Танец марионетки (СИ) - Кравченко Елена Евгеньевна. Страница 23
Анжелика, сидя с другой стороны во главе огромного стола, смотрела на мужа — его одежда из темно-красного бархата была украшена бриллиантами; черная маска и темные волосы оттеняли белизну высокого воротника из фламандских кружев, манжет, а также длинных подвижных пальцев, унизанных кольцами.
Она слушала его, но ей было одиноко; через длинный стол, сквозь голубой дым курительниц она, не отрываясь, следила за фигурой в красном, хозяином дома. Видел ли он ее? Посылал ли он ей призывные взгляды из-под маски, которая скрывала его лицо? Или же, непринужденный и безразличный ко всему, он, как истинный эпикуреец, просто наслаждался утонченной словесной игрой?
— Еще один совет… для вас, сударыни. — продолжал де Пейрак эту словесную игру. — Знайте же, что лень также один из главных врагов любви.

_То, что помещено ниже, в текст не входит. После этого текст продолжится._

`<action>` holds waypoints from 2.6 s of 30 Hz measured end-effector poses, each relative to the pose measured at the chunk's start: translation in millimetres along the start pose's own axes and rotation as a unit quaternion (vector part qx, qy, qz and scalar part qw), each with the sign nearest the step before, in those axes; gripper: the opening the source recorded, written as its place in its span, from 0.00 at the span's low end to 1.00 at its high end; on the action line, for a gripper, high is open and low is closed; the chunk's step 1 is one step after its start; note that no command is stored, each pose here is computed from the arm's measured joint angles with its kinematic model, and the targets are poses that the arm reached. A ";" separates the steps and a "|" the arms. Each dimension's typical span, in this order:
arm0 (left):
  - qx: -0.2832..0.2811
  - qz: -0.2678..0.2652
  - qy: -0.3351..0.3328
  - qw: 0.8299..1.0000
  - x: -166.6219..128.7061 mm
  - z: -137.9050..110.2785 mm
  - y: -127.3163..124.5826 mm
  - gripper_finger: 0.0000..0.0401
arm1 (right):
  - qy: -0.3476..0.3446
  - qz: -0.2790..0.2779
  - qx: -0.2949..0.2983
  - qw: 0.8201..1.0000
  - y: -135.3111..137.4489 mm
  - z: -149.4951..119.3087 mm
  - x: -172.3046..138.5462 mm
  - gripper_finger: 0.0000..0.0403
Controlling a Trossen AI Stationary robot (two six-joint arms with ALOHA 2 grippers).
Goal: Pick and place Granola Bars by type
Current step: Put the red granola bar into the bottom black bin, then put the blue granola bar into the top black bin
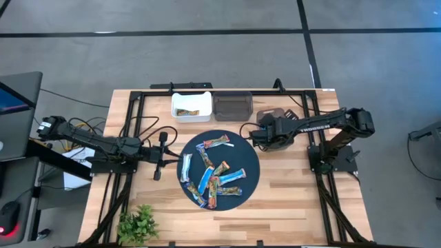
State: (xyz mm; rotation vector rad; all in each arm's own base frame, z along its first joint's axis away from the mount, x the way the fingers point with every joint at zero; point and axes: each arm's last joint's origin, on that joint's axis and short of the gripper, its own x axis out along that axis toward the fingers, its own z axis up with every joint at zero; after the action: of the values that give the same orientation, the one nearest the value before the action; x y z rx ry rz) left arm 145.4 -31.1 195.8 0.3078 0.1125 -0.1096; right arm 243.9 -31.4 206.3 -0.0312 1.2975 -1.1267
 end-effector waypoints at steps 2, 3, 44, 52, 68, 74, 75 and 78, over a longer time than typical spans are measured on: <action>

В тех странах, где женщина все еще остается рабой мужчины — на Востоке и в Африке, чаще всего именно она прилагает усилия, чтобы доставить наслаждение своему господину. Ваша судьба намного прекрасней под нашим цивилизованным небом. Вы же порой злоупотребляете этим, отвечая на нашу страсть холодностью, граничащей с безразличием. Учитесь смело дарить свои ласки, и наслаждение станет вашей наградой: «Нетерпеливый мужчина и равнодушная женщина не достигнут блаженства».
Гости развлекались, как хотели и могли. Дружеская беседа, томные вздохи, склоненная на плечо нежного собеседника головка. Более откровенные взгляды или касания, чем это обычно позволяют приличия. Сегодня в этом зале царили только любовь и наслаждения.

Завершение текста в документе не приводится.